NONCOMPETITION AGREEMENT
EXHIBIT 10.4
THIS AGREEMENT, dated as
of November 9, 2006 is made by and between ___, an
individual residing at ___ (the “Employee”), and Thermo Xxxxxx
Scientific Inc., a Delaware corporation whose principal offices are located at 00 Xxxxx Xxxxxx,
Xxxxxxx, Xxxxxxxxxxxxx 00000 (“Employer”).
WHEREAS, Employer, including its subsidiaries and affiliates, is the world leader in the
manufacture, development and distribution of scientific and diagnostic instruments, equipment,
supplies, workstations and chemicals used by clinical and research laboratories, universities and
other life and health sciences customers, as well as diagnostic instruments, test materials and
related products for clinical laboratories; and teaching aids for science education. In addition,
Employer is a leading supplier of occupational health and safety products and maintenance, repair
and operating materials. Employer is also a pioneer in the development of electronic and internet
purchasing, marketing and distribution systems.

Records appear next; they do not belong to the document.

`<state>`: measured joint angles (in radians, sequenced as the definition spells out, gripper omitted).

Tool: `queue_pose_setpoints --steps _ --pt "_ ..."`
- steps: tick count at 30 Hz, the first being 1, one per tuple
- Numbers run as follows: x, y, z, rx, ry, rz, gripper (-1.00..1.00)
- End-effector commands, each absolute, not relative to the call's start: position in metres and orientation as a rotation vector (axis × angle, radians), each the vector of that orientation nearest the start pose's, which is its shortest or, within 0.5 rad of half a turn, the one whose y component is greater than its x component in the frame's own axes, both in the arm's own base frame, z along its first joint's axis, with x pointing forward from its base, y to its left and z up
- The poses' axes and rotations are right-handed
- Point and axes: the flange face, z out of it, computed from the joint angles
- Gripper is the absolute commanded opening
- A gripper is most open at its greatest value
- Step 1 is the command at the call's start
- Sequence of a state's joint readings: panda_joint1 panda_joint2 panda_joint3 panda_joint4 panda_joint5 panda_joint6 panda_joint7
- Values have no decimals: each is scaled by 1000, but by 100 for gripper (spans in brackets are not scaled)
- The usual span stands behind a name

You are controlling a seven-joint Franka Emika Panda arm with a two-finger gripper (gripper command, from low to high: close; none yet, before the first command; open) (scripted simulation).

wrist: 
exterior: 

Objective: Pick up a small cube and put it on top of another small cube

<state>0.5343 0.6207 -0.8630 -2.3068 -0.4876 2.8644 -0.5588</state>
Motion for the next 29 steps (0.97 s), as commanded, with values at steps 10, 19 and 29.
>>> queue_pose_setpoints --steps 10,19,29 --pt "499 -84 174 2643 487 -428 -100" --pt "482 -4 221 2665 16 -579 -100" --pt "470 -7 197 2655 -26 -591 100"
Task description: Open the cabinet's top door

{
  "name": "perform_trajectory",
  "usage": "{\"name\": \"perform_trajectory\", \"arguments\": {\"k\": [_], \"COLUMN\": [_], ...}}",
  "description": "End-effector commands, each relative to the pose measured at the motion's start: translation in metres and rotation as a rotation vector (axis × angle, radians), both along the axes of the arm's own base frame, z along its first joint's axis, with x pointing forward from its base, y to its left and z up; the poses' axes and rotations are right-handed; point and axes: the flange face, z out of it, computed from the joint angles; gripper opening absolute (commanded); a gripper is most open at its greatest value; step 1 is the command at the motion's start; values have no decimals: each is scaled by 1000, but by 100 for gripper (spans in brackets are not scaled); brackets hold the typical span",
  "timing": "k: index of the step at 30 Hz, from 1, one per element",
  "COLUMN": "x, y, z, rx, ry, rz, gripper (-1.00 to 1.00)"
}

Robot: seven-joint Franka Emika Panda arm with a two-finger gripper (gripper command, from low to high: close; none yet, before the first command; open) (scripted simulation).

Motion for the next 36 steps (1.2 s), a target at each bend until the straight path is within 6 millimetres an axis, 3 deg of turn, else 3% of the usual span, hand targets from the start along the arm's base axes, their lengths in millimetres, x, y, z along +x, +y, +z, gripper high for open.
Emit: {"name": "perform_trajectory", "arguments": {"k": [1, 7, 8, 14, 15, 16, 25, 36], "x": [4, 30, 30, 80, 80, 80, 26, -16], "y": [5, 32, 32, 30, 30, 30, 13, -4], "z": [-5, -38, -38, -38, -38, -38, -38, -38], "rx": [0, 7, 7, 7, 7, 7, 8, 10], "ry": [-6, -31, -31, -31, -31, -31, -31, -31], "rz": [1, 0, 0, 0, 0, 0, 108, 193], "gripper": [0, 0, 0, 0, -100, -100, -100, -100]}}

WHEREAS, Employer has developed and continues to develop and use certain trade secrets,
customer lists and other proprietary and confidential information and data, which Employer has
spent a substantial amount of time, effort and money, and will continue to do so in the future, to
develop or acquire such proprietary and confidential information and to promote and increase its
good will.
NOW, THEREFORE, in consideration of Employee’s continued employment by Employer or a
subsidiary or affiliate thereof, and Employee’s compensation, in particular additional valuable
consideration including, but not limited to the granting of certain stock options, which is
conditioned, at least in part, upon Employee’s execution and delivery of this Agreement, Employee
understands and agree to the following:
Section 1. Employee recognizes and acknowledges that it is essential for the proper
protection of the Employer’s legitimate business interests that Employee be restrained for a
reasonable period following the termination of Employee’s employment with the Employer, either
voluntarily or involuntarily, from competing with Employer as set forth below.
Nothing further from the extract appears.